**MATERIAL FOR THIS EXERCISE**

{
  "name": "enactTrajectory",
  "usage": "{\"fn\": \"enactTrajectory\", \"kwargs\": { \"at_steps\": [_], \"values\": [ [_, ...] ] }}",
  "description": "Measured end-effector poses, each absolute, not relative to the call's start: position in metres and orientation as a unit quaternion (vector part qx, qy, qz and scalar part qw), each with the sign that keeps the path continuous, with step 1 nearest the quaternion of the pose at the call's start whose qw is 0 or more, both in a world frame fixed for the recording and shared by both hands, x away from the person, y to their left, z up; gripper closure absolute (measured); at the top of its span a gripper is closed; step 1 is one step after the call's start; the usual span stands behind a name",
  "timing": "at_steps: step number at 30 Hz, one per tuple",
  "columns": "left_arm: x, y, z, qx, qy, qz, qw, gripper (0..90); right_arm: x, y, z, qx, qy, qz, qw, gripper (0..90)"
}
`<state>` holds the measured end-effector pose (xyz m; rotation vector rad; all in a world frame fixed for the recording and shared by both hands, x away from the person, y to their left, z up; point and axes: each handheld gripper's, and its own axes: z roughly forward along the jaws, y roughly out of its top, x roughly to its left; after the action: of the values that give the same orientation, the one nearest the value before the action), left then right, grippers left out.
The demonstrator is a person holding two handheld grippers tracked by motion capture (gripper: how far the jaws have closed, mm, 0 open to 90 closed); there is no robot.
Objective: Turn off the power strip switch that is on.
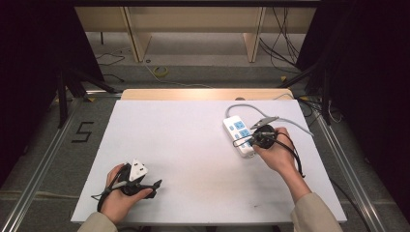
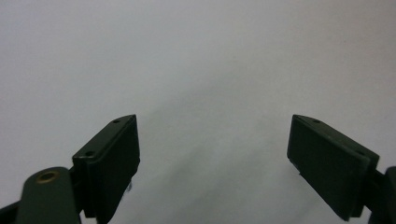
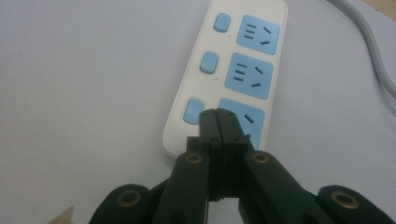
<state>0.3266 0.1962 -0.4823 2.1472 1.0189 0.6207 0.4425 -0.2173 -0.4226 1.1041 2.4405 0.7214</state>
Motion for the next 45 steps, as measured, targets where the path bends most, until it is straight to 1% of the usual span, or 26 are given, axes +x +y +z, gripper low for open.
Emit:
{"fn": "enactTrajectory", "kwargs": {
  "at_steps": [45],
  "values": [
    [0.327,0.196,-0.482,0.824,0.390,0.237,0.337,17.0,0.464,-0.201,-0.422,0.394,0.871,0.240,0.171,90.0]
  ]
}}
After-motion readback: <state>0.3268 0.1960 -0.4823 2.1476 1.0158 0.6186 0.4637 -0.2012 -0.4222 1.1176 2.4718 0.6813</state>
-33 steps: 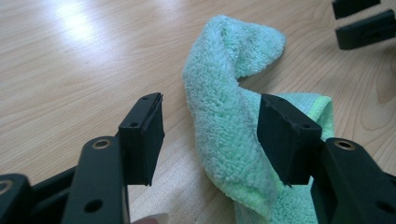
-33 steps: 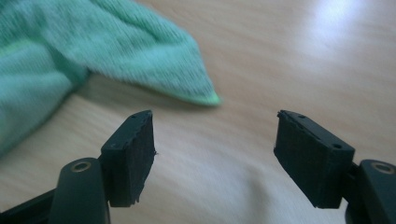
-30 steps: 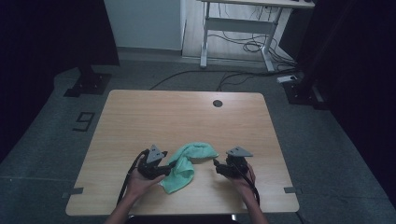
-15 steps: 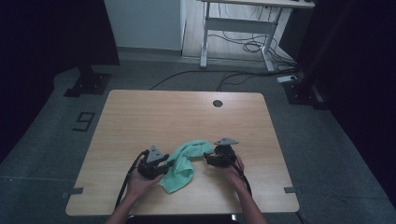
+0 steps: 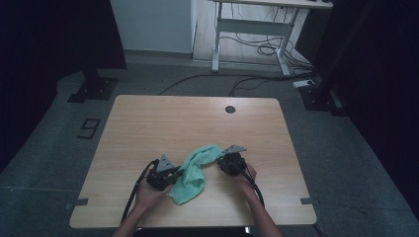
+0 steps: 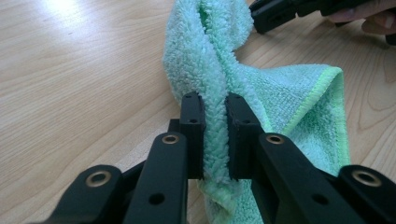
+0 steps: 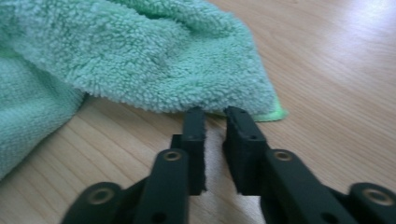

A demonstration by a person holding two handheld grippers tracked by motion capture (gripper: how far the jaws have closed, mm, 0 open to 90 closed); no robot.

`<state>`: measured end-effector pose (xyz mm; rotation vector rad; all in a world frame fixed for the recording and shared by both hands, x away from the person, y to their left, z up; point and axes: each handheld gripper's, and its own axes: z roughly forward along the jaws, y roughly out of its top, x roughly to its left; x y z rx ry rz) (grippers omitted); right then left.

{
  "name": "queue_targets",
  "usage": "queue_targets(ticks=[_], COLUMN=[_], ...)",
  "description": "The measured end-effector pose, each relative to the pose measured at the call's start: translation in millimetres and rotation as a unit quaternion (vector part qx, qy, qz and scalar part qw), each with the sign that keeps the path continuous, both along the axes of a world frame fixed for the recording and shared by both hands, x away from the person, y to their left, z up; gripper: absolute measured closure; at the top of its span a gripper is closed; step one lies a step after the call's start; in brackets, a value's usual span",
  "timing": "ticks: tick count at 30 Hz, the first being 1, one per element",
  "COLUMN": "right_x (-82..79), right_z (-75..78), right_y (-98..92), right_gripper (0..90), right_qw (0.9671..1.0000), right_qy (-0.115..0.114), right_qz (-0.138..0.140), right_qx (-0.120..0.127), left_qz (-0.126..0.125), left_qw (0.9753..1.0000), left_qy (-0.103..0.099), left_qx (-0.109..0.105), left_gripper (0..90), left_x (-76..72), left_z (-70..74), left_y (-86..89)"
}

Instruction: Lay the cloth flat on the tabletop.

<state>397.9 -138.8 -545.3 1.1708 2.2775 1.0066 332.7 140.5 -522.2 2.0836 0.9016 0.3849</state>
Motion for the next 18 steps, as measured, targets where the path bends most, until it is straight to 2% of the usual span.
queue_targets(ticks=[2,4,7,9,10,11,13,16,18], right_x=[-0.8,-2.3,-3.2,1.5,1.5,8.7,16.2,22.8,31.8], right_z=[2.6,7.2,14.4,17.4,17.4,19.0,19.9,18.6,10.6], right_y=[-3.0,-6.0,-9.9,-10.0,-10.0,-8.1,-4.3,1.1,6.7], right_gripper=[84.1,82.3,69.0,58.7,58.7,52.8,47.7,43.6,41.0], right_qw=[0.9999,0.9998,0.9989,0.9987,0.9987,0.9984,0.9979,0.998,0.9986], right_qy=[-0.001,-0.008,-0.02,-0.019,-0.019,-0.023,-0.02,-0.016,0.001], right_qz=[-0.002,-0.007,-0.012,-0.014,-0.014,-0.017,-0.018,-0.02,-0.021], right_qx=[0.012,0.018,0.041,0.045,0.045,0.049,0.058,0.058,0.049], left_qz=[0.0,0.0,-0.001,-0.001,-0.001,-0.002,-0.003,-0.003,-0.003], left_qw=[1.0,1.0,1.0,1.0,1.0,1.0,1.0,1.0,1.0], left_qy=[0.0,0.0,0.002,0.002,0.002,0.001,0.001,0.003,0.003], left_qx=[-0.001,-0.002,-0.004,-0.003,-0.003,-0.003,-0.004,-0.005,-0.004], left_gripper=[81.0,81.6,81.8,81.8,81.8,81.8,82.0,82.3,82.8], left_x=[0.0,0.2,0.4,0.1,0.1,-0.1,0.0,0.5,1.1], left_z=[0.2,0.5,0.6,0.5,0.5,0.5,0.2,-0.3,-0.9], left_y=[0.3,1.0,1.1,0.8,0.8,0.3,0.0,-0.3,-0.3])
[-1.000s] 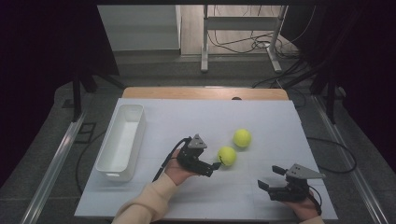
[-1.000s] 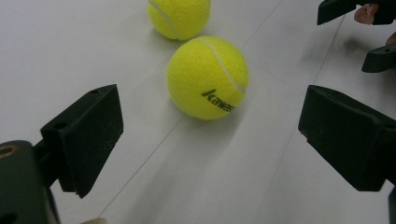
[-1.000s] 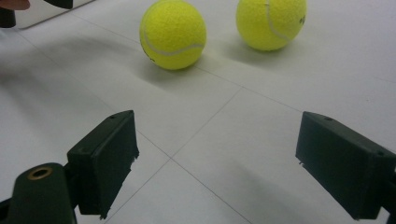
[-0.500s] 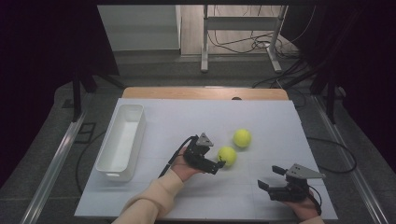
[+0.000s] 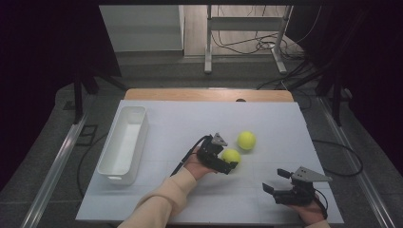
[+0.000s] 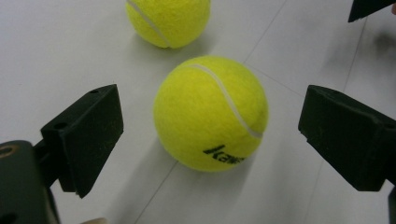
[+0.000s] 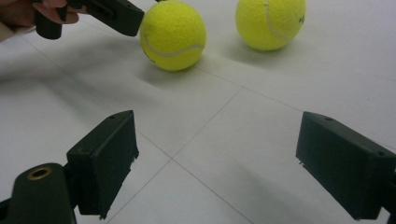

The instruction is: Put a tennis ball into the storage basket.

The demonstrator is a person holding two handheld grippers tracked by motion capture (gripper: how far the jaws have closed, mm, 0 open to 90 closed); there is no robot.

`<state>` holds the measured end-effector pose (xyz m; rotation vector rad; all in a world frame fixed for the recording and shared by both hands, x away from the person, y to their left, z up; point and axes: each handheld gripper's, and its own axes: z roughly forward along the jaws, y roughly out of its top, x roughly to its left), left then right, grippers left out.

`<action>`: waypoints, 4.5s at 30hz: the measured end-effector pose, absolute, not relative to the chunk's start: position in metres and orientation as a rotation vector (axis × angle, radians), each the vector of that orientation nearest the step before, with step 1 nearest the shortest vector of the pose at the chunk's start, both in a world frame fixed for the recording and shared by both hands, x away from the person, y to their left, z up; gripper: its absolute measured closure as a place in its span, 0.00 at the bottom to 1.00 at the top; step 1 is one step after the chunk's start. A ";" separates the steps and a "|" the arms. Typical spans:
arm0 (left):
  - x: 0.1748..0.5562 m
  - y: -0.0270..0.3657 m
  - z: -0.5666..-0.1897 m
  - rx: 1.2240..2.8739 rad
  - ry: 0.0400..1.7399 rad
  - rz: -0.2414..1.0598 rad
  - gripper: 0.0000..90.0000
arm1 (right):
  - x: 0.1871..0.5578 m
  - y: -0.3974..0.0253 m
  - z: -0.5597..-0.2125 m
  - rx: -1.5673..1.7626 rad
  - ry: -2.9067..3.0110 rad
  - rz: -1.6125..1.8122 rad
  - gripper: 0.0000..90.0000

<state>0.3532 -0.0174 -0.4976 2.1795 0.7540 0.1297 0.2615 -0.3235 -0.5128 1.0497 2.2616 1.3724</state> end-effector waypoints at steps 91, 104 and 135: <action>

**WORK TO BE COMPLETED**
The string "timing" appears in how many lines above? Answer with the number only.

**FINISHED EXERCISE**
2